* [Problem description]:
From the data, copy out every line in which the word "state" appears.

* [Source data]:
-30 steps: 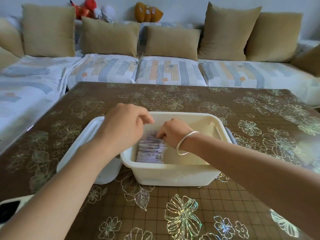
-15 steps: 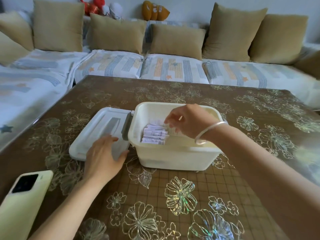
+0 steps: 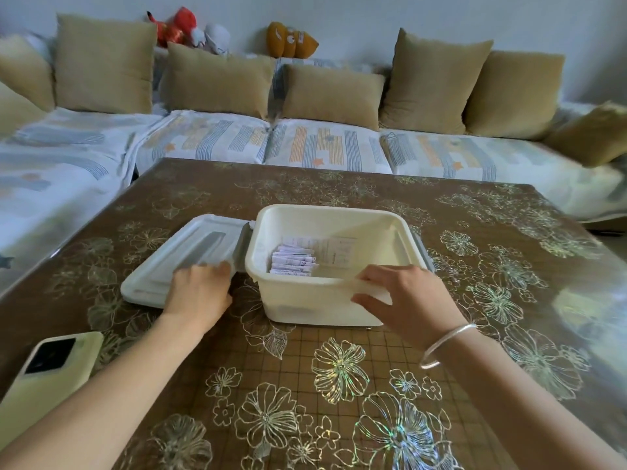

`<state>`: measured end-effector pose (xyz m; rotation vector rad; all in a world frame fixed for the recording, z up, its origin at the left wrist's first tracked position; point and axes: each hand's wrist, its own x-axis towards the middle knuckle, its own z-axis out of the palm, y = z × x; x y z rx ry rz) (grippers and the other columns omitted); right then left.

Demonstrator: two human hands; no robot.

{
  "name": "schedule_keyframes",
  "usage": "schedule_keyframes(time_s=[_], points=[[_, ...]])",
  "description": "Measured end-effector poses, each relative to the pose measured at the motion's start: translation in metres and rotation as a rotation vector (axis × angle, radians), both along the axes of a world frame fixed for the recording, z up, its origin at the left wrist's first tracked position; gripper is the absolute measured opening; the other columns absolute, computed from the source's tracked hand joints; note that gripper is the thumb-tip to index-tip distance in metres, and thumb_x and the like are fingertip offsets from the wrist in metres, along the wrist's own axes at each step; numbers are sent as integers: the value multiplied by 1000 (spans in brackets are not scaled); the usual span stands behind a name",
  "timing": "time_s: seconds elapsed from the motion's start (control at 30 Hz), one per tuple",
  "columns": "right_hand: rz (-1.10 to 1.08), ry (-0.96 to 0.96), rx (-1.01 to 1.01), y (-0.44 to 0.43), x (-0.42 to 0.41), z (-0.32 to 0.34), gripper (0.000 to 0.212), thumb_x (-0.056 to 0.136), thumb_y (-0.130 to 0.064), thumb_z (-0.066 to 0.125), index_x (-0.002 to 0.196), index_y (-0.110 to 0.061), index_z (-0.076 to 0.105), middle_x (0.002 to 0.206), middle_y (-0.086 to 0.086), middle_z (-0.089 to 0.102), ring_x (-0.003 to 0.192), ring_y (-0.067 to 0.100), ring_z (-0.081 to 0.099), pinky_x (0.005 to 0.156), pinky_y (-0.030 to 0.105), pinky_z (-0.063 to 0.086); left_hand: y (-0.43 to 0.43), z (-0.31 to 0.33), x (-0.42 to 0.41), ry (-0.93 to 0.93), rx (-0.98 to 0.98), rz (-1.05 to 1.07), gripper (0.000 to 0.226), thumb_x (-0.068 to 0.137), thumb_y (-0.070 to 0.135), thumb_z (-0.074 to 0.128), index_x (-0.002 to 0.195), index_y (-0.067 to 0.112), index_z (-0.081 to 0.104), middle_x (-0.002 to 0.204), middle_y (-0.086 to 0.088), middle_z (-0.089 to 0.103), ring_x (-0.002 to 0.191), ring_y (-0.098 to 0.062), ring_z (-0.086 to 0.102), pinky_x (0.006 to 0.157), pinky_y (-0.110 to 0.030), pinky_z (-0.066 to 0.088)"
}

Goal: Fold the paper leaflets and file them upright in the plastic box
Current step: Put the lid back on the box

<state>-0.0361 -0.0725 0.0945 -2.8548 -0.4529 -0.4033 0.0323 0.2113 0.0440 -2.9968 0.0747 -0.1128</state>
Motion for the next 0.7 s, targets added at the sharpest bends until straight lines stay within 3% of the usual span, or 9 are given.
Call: schedule_keyframes(time_s=[0.17, 0.27, 0.37, 0.43, 0.5, 0.63, 0.7], points=[[-35, -62, 84, -7, 4, -1, 15, 83, -37, 68, 92, -25, 70, 80, -5, 72, 71, 19, 65, 62, 27, 46, 32, 46, 1, -280, -138, 210, 19, 90, 15, 59, 109, 13, 62, 78, -12, 65, 62, -30, 59, 54, -34, 50], [-22, -93, 94, -15, 3, 2, 14, 82, -34, 71, 91, -22, 71, 78, -5, 72, 67, 18, 65, 60, 23, 40, 40, 69, -5, -454, -293, 173, 19, 88, 3, 59, 104, 8, 68, 75, -24, 65, 65, -42, 60, 59, -46, 51], [-18, -87, 93, -23, -1, 1, 12, 81, -33, 72, 88, -24, 71, 76, -7, 71, 70, 18, 65, 61, 22, 40, 21, 85, -20, -652, -483, -25, 31, 89, -1, 58, 117, 7, 68, 80, -26, 69, 61, -32, 55, 66, -50, 53], [-6, -101, 73, -27, -5, -3, 12, 79, -35, 72, 86, -25, 71, 81, -10, 70, 76, 17, 64, 68, 26, 47, 1, 91, -29, -759, -576, -278, 40, 85, -8, 58, 120, 8, 67, 99, -19, 72, 81, -26, 66, 88, -51, 52], [14, -206, 96, -31, -11, -6, 18, 79, -42, 65, 84, -26, 70, 95, -12, 68, 89, 15, 62, 81, 33, 49, -18, 89, -31, -810, -602, -519, 42, 82, -11, 58, 119, 8, 65, 117, -5, 64, 105, -16, 60, 104, -50, 40], [-162, -595, 385, -36, -25, -4, 18, 80, -25, 55, 80, -11, 67, 104, 4, 60, 99, 21, 52, 86, 34, 39, -48, 64, -38, -784, -596, -732, 45, 78, -10, 64, 116, 14, 66, 122, 2, 62, 115, -16, 60, 108, -51, 39], [-315, -657, 597, -39, -26, -4, 20, 86, -25, 50, 93, -9, 61, 113, 8, 54, 107, 23, 49, 93, 35, 38, -57, 52, -40, -748, -570, -793, 46, 77, -9, 65, 114, 17, 69, 122, 2, 65, 117, -18, 60, 109, -51, 38]])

* [Exercise response]:
`<state>`: measured end-effector pose (xyz m; rotation vector rad; all in a world frame fixed for the recording, z up, its origin at the left wrist's first tracked position; point and axes: each hand's wrist, its own x-axis towards the middle knuckle, its own z-axis out of the palm, y = z × x; x y z rx ry rz) (grippers and the other columns omitted); right then left.
<state>-0.0361 -0.0725 0.0945 -2.8548 -0.4529 -0.4033 0.0323 0.2113 0.0440 -2.9968 0.0747 -0.1128</state>

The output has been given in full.